State how many lines in the following entries hold the word "several". The reply is that number only.

> **Input data**:
= = =

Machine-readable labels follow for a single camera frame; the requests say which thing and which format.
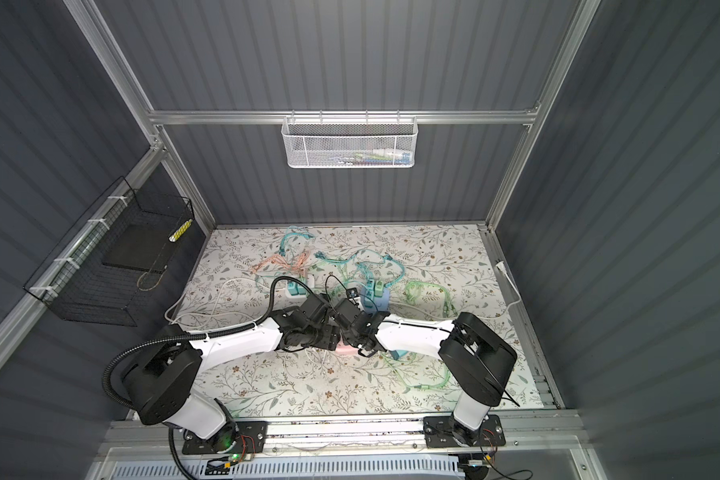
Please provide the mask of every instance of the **black mounting plate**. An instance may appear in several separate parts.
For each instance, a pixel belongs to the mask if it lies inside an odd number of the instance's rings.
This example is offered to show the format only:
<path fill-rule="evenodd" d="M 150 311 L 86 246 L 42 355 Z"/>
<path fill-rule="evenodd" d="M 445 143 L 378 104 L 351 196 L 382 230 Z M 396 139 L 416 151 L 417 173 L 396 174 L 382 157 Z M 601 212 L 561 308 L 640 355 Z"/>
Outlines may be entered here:
<path fill-rule="evenodd" d="M 424 438 L 427 441 L 427 448 L 453 448 L 462 447 L 459 445 L 450 433 L 450 425 L 447 416 L 431 416 L 424 417 Z M 484 432 L 489 430 L 493 435 Z M 480 440 L 478 445 L 486 448 L 502 447 L 507 445 L 507 439 L 504 437 L 504 429 L 501 427 L 501 420 L 496 415 L 489 415 L 483 420 L 480 426 Z"/>
<path fill-rule="evenodd" d="M 254 453 L 261 453 L 264 451 L 264 441 L 266 441 L 266 422 L 237 422 L 237 427 L 240 433 L 245 436 L 253 438 L 253 445 L 256 447 L 253 449 Z M 251 441 L 246 438 L 246 455 L 251 453 Z M 192 436 L 191 438 L 184 439 L 184 446 L 181 448 L 183 455 L 205 455 L 205 454 L 216 454 L 213 451 L 211 443 L 202 438 Z M 235 442 L 232 446 L 232 450 L 228 453 L 242 453 L 242 442 Z"/>

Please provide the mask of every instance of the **yellow and white brush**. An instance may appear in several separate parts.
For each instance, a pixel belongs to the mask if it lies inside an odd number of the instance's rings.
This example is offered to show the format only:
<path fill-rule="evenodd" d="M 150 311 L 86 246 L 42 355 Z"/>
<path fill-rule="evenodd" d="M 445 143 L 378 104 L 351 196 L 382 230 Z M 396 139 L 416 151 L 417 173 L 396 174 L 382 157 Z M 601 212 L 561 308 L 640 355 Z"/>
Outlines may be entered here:
<path fill-rule="evenodd" d="M 180 226 L 178 230 L 173 232 L 173 235 L 168 237 L 168 240 L 175 242 L 179 239 L 180 236 L 184 235 L 184 232 L 186 232 L 186 229 L 190 228 L 190 225 L 192 225 L 192 219 L 190 218 L 186 222 L 184 222 L 184 225 Z"/>

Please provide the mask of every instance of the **floral tablecloth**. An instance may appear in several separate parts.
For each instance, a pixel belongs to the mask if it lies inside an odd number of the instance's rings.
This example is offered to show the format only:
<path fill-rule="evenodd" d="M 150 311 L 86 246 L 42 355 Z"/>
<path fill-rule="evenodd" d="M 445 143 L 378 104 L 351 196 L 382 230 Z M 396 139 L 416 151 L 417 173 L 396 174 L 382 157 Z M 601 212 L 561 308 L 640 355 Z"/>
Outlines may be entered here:
<path fill-rule="evenodd" d="M 276 254 L 287 231 L 294 230 L 214 231 L 187 287 L 179 322 L 190 329 L 246 321 L 235 313 L 214 317 L 191 314 L 210 313 L 214 305 L 215 313 L 237 311 L 260 316 L 269 301 L 268 275 L 277 272 L 276 266 L 260 270 L 258 284 L 228 280 L 253 279 L 250 267 Z M 363 278 L 355 262 L 344 267 L 327 264 L 315 257 L 317 252 L 327 258 L 343 259 L 363 249 L 391 255 L 405 267 L 405 276 L 391 288 L 392 301 L 412 303 L 437 316 L 455 315 L 450 309 L 444 310 L 444 290 L 426 284 L 431 283 L 446 289 L 456 312 L 466 310 L 489 318 L 490 328 L 518 352 L 508 391 L 522 408 L 542 407 L 509 317 L 491 318 L 504 311 L 504 302 L 476 226 L 331 227 L 311 228 L 308 232 L 313 238 L 288 238 L 286 257 L 309 251 L 308 272 L 316 277 L 317 291 L 323 291 L 329 274 L 345 282 Z M 395 264 L 381 262 L 379 256 L 369 252 L 360 253 L 356 260 L 373 262 L 366 265 L 377 280 L 389 282 L 400 273 Z M 333 279 L 330 282 L 329 289 L 338 284 Z M 421 283 L 412 284 L 406 294 L 409 282 Z M 276 294 L 276 308 L 298 303 L 283 292 Z M 389 309 L 408 318 L 423 317 L 406 306 L 390 305 Z M 461 392 L 438 359 L 413 353 L 400 360 L 386 353 L 363 358 L 313 349 L 233 360 L 198 375 L 195 386 L 224 402 L 233 415 L 242 417 L 450 411 Z M 502 401 L 498 408 L 517 407 Z"/>

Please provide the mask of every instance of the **gray wall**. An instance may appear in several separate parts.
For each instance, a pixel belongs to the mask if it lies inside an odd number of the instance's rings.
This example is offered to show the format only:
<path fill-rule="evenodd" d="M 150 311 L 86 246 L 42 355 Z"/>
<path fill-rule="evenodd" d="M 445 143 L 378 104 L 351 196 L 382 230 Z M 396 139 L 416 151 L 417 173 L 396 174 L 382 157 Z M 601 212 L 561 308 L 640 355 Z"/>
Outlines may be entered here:
<path fill-rule="evenodd" d="M 159 110 L 532 108 L 575 0 L 100 0 Z M 276 127 L 169 126 L 219 224 L 481 220 L 519 126 L 423 126 L 416 165 L 295 170 Z"/>
<path fill-rule="evenodd" d="M 412 168 L 290 168 L 277 126 L 166 127 L 219 224 L 484 220 L 520 125 L 425 125 Z"/>
<path fill-rule="evenodd" d="M 611 478 L 720 478 L 720 1 L 605 2 L 498 229 Z"/>
<path fill-rule="evenodd" d="M 146 152 L 140 129 L 62 2 L 0 2 L 0 321 L 76 219 Z M 158 168 L 146 189 L 176 193 Z M 196 226 L 184 242 L 203 242 Z M 0 370 L 0 478 L 82 478 L 109 420 L 100 375 L 151 336 L 194 255 L 179 252 L 154 321 L 103 326 L 42 316 Z"/>

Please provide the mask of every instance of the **pink object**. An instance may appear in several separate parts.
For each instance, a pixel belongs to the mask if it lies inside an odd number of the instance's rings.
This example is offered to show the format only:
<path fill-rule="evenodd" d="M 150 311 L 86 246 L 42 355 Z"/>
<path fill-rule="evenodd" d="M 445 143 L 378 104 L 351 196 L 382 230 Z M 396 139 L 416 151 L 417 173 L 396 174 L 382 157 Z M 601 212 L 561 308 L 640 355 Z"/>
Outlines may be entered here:
<path fill-rule="evenodd" d="M 355 355 L 357 352 L 358 349 L 356 346 L 347 345 L 344 343 L 344 340 L 340 341 L 338 345 L 336 345 L 336 353 L 339 355 Z"/>

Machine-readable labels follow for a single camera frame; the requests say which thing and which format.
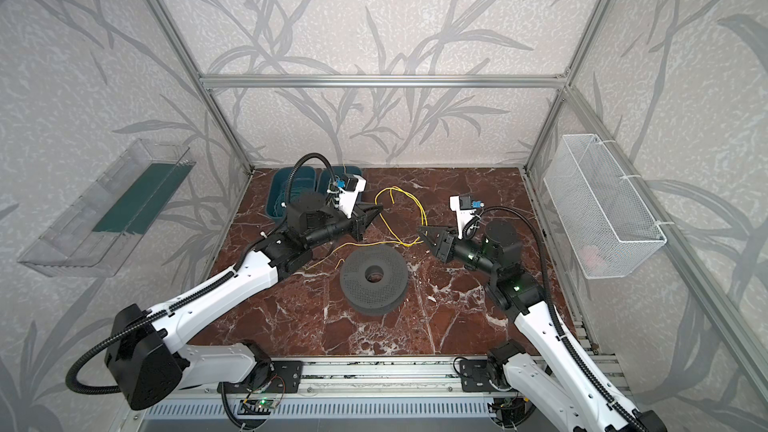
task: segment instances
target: brown marble floor
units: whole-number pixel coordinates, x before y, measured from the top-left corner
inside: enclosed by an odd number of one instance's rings
[[[264,202],[274,170],[256,170],[250,189],[240,205],[213,273],[233,264],[240,249],[255,240],[272,222],[264,214]],[[472,192],[486,205],[511,205],[529,212],[531,202],[516,168],[369,168],[363,171],[368,185],[364,201],[373,201],[384,187],[396,185],[413,193],[424,206],[430,225],[455,225],[448,208],[451,195]],[[383,215],[404,241],[416,237],[418,208],[403,194],[380,197]],[[530,231],[514,221],[524,240],[523,264],[541,280],[538,253]],[[389,240],[389,232],[376,219],[366,232],[365,242]],[[351,241],[344,236],[335,246]],[[411,271],[406,301],[383,317],[356,312],[344,298],[336,265],[356,248],[344,247],[321,265],[302,269],[274,287],[258,293],[218,318],[190,341],[197,345],[234,344],[250,340],[268,354],[353,355],[485,354],[508,339],[533,346],[485,297],[482,285],[487,275],[466,271],[457,261],[439,263],[424,245],[396,247]],[[330,245],[315,250],[325,257]],[[558,310],[573,330],[565,300],[554,277],[553,295]]]

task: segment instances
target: yellow rope
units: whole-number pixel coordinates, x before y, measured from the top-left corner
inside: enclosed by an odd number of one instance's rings
[[[401,193],[405,194],[408,198],[412,199],[416,203],[416,205],[418,206],[419,215],[420,215],[420,218],[421,218],[421,224],[422,225],[428,225],[428,223],[427,223],[427,213],[424,211],[424,207],[422,206],[421,202],[418,201],[418,199],[414,196],[414,194],[412,194],[410,192],[407,192],[407,191],[404,191],[400,187],[387,187],[387,188],[382,189],[378,194],[376,194],[376,198],[373,199],[373,202],[378,205],[379,204],[379,202],[378,202],[379,196],[381,194],[383,194],[384,192],[386,192],[386,191],[389,191],[389,197],[392,199],[392,203],[393,204],[395,203],[395,197],[392,195],[393,191],[401,192]],[[370,245],[395,244],[395,245],[402,245],[403,247],[412,247],[413,245],[417,245],[417,244],[421,244],[422,243],[421,239],[419,239],[418,237],[413,242],[404,242],[403,240],[400,239],[400,237],[397,236],[397,234],[394,231],[392,231],[392,228],[389,226],[388,223],[386,223],[386,220],[385,220],[383,215],[381,216],[381,218],[384,221],[384,225],[386,225],[387,230],[389,230],[389,233],[392,234],[397,240],[382,240],[382,241],[378,241],[378,242],[373,242],[372,244],[356,244],[355,242],[347,242],[346,244],[341,244],[339,247],[334,248],[331,251],[331,253],[328,254],[325,258],[323,258],[320,261],[315,262],[314,264],[310,265],[309,267],[307,267],[304,270],[310,270],[311,268],[316,267],[316,266],[322,264],[331,255],[335,254],[341,247],[346,247],[347,245],[352,245],[353,247],[369,247]],[[339,264],[341,264],[343,261],[344,261],[344,259],[340,259],[336,263],[336,268],[338,268]]]

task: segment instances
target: side wall
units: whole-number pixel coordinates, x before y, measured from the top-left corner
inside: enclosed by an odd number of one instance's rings
[[[764,344],[767,24],[765,0],[617,0],[575,79]],[[625,279],[584,280],[542,182],[559,136],[584,132],[565,106],[531,172],[601,350],[671,430],[768,430],[663,251]]]
[[[559,74],[596,0],[164,0],[206,74]],[[255,164],[521,165],[549,90],[233,89]]]
[[[73,394],[64,374],[120,309],[206,275],[247,177],[141,0],[0,0],[0,50],[0,429],[107,430],[123,398]],[[197,164],[118,274],[18,264],[139,138]],[[84,381],[113,383],[102,363]]]

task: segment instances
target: metal mesh basket
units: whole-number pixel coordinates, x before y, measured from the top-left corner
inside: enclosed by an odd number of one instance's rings
[[[626,277],[667,243],[597,135],[563,135],[544,183],[586,278]]]

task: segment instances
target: gray spool
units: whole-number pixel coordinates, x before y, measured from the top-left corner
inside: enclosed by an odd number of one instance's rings
[[[383,315],[406,300],[408,266],[392,247],[360,247],[344,261],[339,280],[352,308],[365,315]]]

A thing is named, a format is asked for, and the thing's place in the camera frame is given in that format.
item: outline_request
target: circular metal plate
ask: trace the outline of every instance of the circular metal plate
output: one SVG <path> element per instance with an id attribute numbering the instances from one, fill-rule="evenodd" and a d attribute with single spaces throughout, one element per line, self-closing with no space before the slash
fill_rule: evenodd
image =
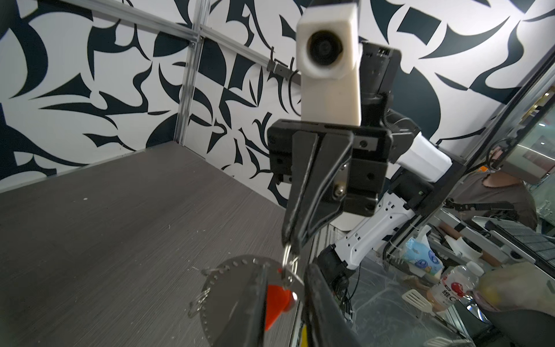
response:
<path id="1" fill-rule="evenodd" d="M 257 264 L 268 268 L 268 284 L 282 285 L 281 263 L 258 255 L 241 255 L 228 259 L 206 277 L 203 291 L 208 290 L 208 294 L 200 307 L 200 323 L 210 345 L 224 330 Z M 288 270 L 286 278 L 290 279 L 288 289 L 296 294 L 297 302 L 302 300 L 303 283 Z"/>

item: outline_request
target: gray shirt
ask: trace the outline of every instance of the gray shirt
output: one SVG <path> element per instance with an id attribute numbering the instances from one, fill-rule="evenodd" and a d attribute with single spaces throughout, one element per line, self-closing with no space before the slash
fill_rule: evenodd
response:
<path id="1" fill-rule="evenodd" d="M 515 211 L 503 213 L 499 211 L 462 211 L 456 213 L 459 218 L 469 222 L 474 216 L 491 217 L 502 214 L 506 217 L 505 219 L 513 219 L 535 229 L 538 224 L 536 204 L 524 184 L 518 183 L 496 188 L 486 187 L 483 185 L 483 181 L 488 175 L 485 172 L 469 174 L 464 182 L 451 193 L 450 198 L 458 204 L 507 201 L 513 204 Z"/>

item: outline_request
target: bolt
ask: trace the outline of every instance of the bolt
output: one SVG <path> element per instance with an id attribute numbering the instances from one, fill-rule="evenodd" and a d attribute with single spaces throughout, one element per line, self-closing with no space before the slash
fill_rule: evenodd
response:
<path id="1" fill-rule="evenodd" d="M 340 198 L 343 195 L 345 195 L 345 186 L 342 185 L 342 184 L 336 185 L 335 188 L 334 188 L 334 196 L 336 198 Z"/>

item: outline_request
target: spatula
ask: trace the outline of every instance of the spatula
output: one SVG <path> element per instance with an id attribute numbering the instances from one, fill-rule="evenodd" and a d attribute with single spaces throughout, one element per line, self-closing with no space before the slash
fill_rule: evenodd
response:
<path id="1" fill-rule="evenodd" d="M 424 342 L 424 347 L 454 347 L 469 344 L 468 340 L 450 340 L 437 336 Z"/>
<path id="2" fill-rule="evenodd" d="M 422 296 L 422 294 L 420 294 L 416 289 L 411 289 L 411 290 L 407 291 L 401 297 L 403 298 L 404 301 L 408 302 L 409 304 L 411 304 L 412 306 L 421 310 L 422 312 L 431 314 L 432 317 L 437 319 L 441 324 L 443 324 L 450 331 L 452 331 L 452 332 L 456 333 L 458 336 L 466 339 L 466 336 L 464 336 L 460 331 L 458 331 L 457 328 L 455 328 L 453 325 L 449 324 L 445 319 L 438 316 L 432 310 L 432 304 L 428 300 L 426 300 L 426 298 L 424 298 Z"/>

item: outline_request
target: black and white patterned wall
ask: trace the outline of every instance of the black and white patterned wall
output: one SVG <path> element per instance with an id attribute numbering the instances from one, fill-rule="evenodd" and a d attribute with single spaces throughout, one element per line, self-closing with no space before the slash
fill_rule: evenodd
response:
<path id="1" fill-rule="evenodd" d="M 191 26 L 194 2 L 124 3 Z M 60 1 L 13 4 L 0 32 L 0 190 L 173 139 L 188 41 Z"/>
<path id="2" fill-rule="evenodd" d="M 289 64 L 309 0 L 211 0 L 208 25 Z M 555 44 L 553 0 L 361 0 L 360 36 L 403 54 L 393 87 L 397 111 L 433 142 L 479 134 Z M 284 205 L 269 173 L 266 129 L 298 119 L 287 84 L 207 41 L 185 145 L 258 193 Z M 299 91 L 294 89 L 294 105 Z M 462 153 L 476 137 L 443 140 Z"/>

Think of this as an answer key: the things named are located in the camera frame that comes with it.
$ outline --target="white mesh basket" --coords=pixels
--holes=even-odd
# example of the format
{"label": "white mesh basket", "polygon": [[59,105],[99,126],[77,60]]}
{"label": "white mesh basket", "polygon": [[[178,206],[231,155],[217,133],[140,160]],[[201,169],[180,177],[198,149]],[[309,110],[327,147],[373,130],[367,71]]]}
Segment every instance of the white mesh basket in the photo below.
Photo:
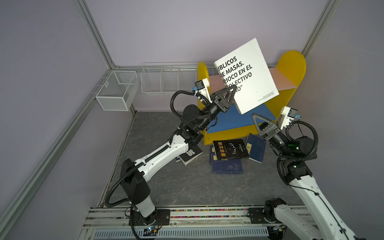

= = =

> **Written response**: 5